Work item. Starting at the line that contains "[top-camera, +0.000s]", transcribe each line exactly through the end of the data below, and skip any pictures.

--- Information provided Enclosed Below ---

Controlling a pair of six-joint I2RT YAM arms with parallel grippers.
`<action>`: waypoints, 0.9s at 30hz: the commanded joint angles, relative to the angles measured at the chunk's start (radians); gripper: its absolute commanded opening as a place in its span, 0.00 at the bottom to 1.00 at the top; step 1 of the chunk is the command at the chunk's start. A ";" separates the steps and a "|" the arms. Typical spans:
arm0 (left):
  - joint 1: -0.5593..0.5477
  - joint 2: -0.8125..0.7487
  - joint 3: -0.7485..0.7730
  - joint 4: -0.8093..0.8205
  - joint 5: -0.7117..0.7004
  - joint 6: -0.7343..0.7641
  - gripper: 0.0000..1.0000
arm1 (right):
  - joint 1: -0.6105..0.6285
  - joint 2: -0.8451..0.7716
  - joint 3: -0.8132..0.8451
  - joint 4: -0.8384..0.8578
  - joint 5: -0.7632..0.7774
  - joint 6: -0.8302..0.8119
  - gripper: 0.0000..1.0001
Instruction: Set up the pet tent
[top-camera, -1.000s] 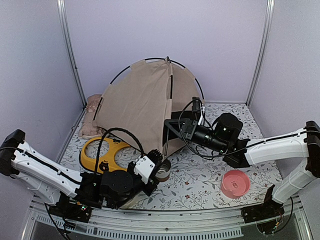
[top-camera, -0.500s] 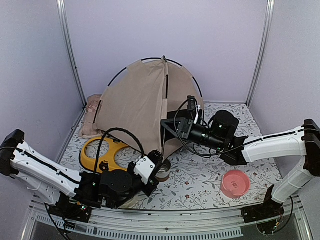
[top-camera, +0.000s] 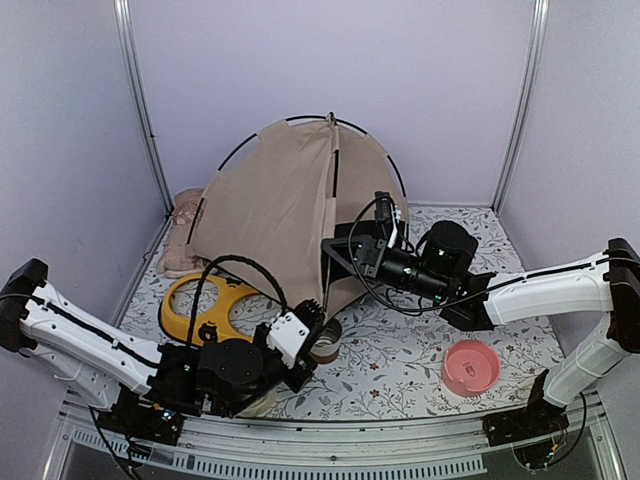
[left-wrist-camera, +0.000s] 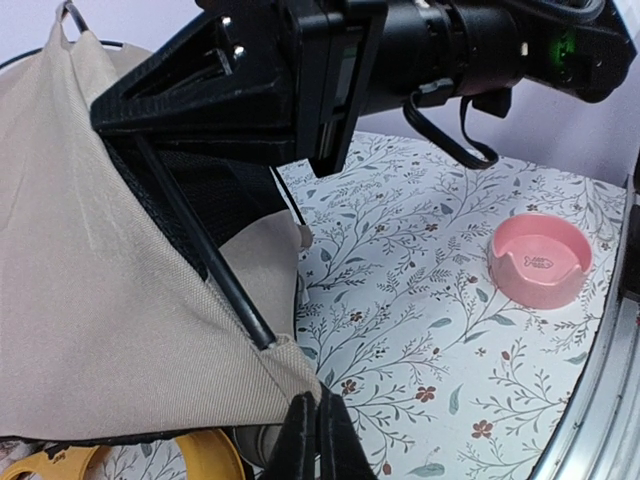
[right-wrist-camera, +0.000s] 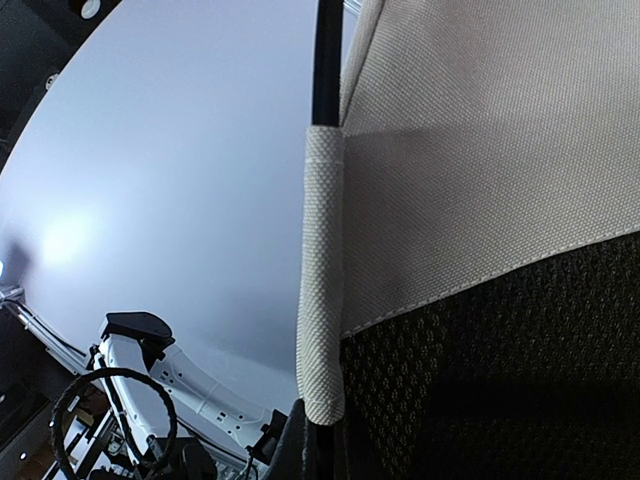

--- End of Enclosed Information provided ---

Problem solution.
[top-camera, +0.000s] 
[left-wrist-camera, +0.000s] 
[right-wrist-camera, +0.000s] 

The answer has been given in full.